Мое обращение и жизнь на св. Афонской горе
Однажды на Афоне я разговаривал с отцом Иеронимом о тех неожиданных внутренних переменах, которые я в себе ощущал по мере того, как вникал все больше и больше в учение Православной Церкви. Эти перемены и новые ощущения удивляли и радовали меня. Разговаривая так, я дошел до мысли, что было бы полезно поделиться когда-нибудь с другими этой историей моего «внутреннего перерождения». Отец Иероним согласился, но прибавил: «При жизни вашей печатать это не годится. Но оставить после себя рассказ о вашем обращении – это очень хорошо. Многие могут получить пользу, а вам уже тогда не может быть от этого никакого душевредительства». Потом он, весело и добродушно улыбаясь (что с ним случалось редко), прибавил: «Вот, скажут, однако, на Афоне какие иезуиты: доктора, да еще и литератора нынешнего обратили».
Это о действительной, автобиографической моей исповеди. Но, с другой стороны, он же находил, что можно написать и роман в строго православном духе, в котором главный герой будет испытывать в существенных чертах те же самые духовные превращения, которые испытывал я. Роман такого рода он благословлял напечатать при жизни моей, потому что многое во внешних условиях жизни было бы изменено и не было бы ясно: я ли это или не я. Мысль эта пришла мне самому, а не ему, но он ее охотно одобрил, находя, что и эта форма, как весьма популярная и занимательная, может принести пользу, как своего рода проповедь.
Эти беседы мои с великим Афонским старцем происходили в 72 или в 71 году.

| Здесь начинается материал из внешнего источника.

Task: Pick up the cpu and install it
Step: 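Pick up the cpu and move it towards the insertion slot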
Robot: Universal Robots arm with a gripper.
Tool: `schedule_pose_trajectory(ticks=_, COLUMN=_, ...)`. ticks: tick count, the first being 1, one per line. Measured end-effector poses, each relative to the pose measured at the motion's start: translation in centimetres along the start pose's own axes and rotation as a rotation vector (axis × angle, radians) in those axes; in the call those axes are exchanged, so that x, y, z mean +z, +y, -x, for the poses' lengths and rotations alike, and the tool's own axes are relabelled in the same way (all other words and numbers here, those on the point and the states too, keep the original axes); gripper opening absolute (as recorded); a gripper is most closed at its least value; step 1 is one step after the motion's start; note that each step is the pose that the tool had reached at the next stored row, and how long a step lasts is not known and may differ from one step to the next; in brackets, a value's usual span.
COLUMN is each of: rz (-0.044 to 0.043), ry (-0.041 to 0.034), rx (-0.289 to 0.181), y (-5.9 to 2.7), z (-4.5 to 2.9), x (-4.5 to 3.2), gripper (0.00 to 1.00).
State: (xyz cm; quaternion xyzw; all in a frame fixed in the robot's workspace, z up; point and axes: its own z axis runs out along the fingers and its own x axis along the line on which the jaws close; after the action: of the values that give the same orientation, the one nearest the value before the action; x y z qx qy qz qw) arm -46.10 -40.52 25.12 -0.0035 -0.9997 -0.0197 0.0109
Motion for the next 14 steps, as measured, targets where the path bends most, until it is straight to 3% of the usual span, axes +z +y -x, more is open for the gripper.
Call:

С тех пор в течение восемнадцати лет я постоянно думал об этом художественно-православном труде, восхищался теми богатыми сюжетами, которые создавало мое воображение, надеялся на большой успех и (не скрою) даже выгоды. Радостно мечтал о том, как могут повториться у других людей те самые глубочайшие чувства, которые волновали меня, и какая будет от этого им польза и духовная, и национальная, и эстетическая. Все это я думал в течение 18 лет; думал часто; думал страстно даже иногда; думал, не сделал. Я ли сам виноват, обстоятельства ли (по воле Божией) помешали, не знаю. Искушение ли это было или «смотрение Господне», не могу решить. Мне приятнее, конечно, думать, что это было «смотрение», двояко приятнее: во-первых, потому что это меня несколько оправдывает в моих собственных глазах («Богу не угодно было»; «обстоятельства, видимо, помешали»); приятно думать, что хоть в этом не согрешил перед Богом и перед людьми. И еще приятно не по эгоистическому только чувству, но и по той «любви» к людям, о которой я никогда не проповедовал пером, предоставляя это стольким другим, но искренним и горячим движениям которой я, кажется, никогда не был чужд. Близкие мои знают это.
В чем же любовь? Хочется, чтоб и многие другие образованные люди уверовали, читая о том, как я из эстетика-пантеиста, весьма вдобавок развращенного, сладострастного донельзя, до утонченности, стал верующим христианином, и какую я, грешный, пережил после этого долголетнюю и жесточайшую борьбу, пока Господь не успокоил мою душу и не охладил мою истинно сатанинскую когда-то фантазию.
И победа духовного (мистического) рассуждения и чувства над рассуждением рациональным, к которому приучили меня и дух века, и в особенности медицинское воспитание, и мое пристрастие смолоду к естественным наукам, эта победа тоже стоит внимания.